It's time to look back at how awful our predictions were before the season started. Yeah, you. You too. Don't pretend you didn't make awful projections. You stunk it up with the rest of us.
The easiest way to set the tone for this series is with Aubrey Huff, who was terrible. Just awful. Just one season removed from the best season from a Giants first baseman since Will Clark, Huff had the worst full season by a Giants first baseman since Enos Cabell thirty years ago. There was just no middle ground, was there?
The middle ground is what most of us predicted, actually. Here's a link to the projection thread earlier this year, and here's what I was hoping for:
AB: 510
HR: 22
AVG: .279
OBP: .373
SLG: .466
Reasonable enough. Was he going to continue to be a fringe MVP candidate? Nope. Was he still going to be useful? Oh, of course.
This is why I can't get too angry with Sabean with how the season turned out. Other than Orlando Cabrera. Which I will never, ever let go. Because I'm a petty man. But the roster construction to start the season didn't bother me in the slightest. Huff was overpaid, certainly, but he was supposed to be okay. Good, even.
Instead, he was the least valuable player on the team, if not the league. His hitting was way below what teams need from a first baseman, and his presence caused the Giants to screw around with their best prospect.

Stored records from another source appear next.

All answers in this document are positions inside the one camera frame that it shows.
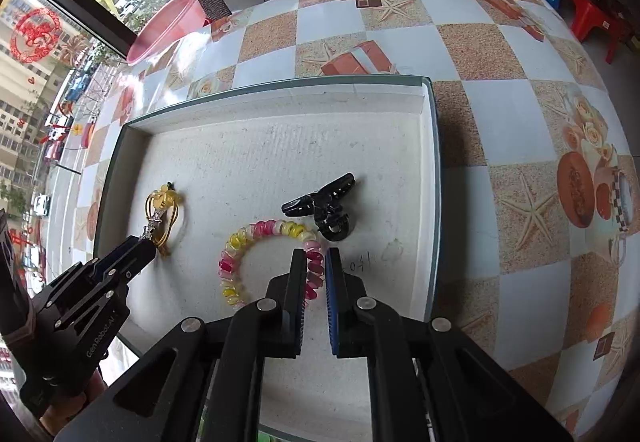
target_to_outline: table
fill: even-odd
[[[586,436],[638,317],[640,186],[602,79],[544,0],[270,0],[125,68],[82,172],[74,260],[94,255],[128,120],[230,88],[376,72],[433,83],[443,160],[434,313]]]

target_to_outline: gold keychain
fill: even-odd
[[[142,237],[146,237],[154,242],[158,248],[158,252],[162,256],[169,255],[169,249],[166,242],[171,234],[171,228],[178,219],[178,203],[180,195],[174,190],[174,184],[165,183],[160,187],[159,191],[153,191],[145,202],[145,214],[147,224],[144,227]],[[166,225],[162,221],[162,217],[167,215]]]

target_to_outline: black hair clip
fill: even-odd
[[[347,173],[326,184],[315,193],[309,193],[282,206],[285,216],[314,215],[318,230],[329,241],[340,241],[349,235],[349,215],[342,214],[342,199],[356,184],[356,179]]]

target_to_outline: red stool
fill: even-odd
[[[575,4],[575,19],[571,31],[580,42],[595,27],[602,28],[609,34],[609,48],[606,61],[610,64],[618,42],[631,34],[631,26],[617,15],[604,11],[592,0],[572,0]]]

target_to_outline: pink basin
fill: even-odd
[[[171,0],[146,23],[127,54],[127,64],[133,66],[161,52],[169,44],[199,30],[206,15],[198,0]]]

And the worst part was that he was merely bad without runners on, but he really ratcheted up the ol' suck-o-meter with runners on base. It was uncanny.
I don't believe that we can tell the difference between clutch hitters and unclutch hitters, but danged if that belief wasn't tested by watching Huff for a full season.
With each one of these, I was thinking about putting a subheading at the end that read "The Lesson," in which I'd impart some faux wisdom about the follies of projecting certain players. Starting the first one with Huff, though, made me realize that there aren't any lessons here. Aubrey Huff was good until he wasn't. They Giants gambled that the wasn't wouldn't come until later. I, for one, believed that too. The wasn't was right now. Dang.
Maybe there's a lesson to be learned with Huff's conditioning or lack thereof. Maybe the even/odd thing he does isn't a fluke, but rather something that happens because he feels like he can coast in the offseason following a productive year. I have no idea. The quotes from the postmortem press conference indicated that the Giants felt it could have been a concern.
What I do know is that Huff was wretched this year, and that it completely and totally caught me off guard. In retrospect, maybe it shouldn't have. But it's worth looking back at what we all thought then, so we're fair in our assessment of how the team was built.
Well, we don't have to be fair all the time. Like remember that Orlando Cabrera deal? Totally ruins all the good that was done by drafting Matt Cain and Tim Lincecum, for example. Stuff like that.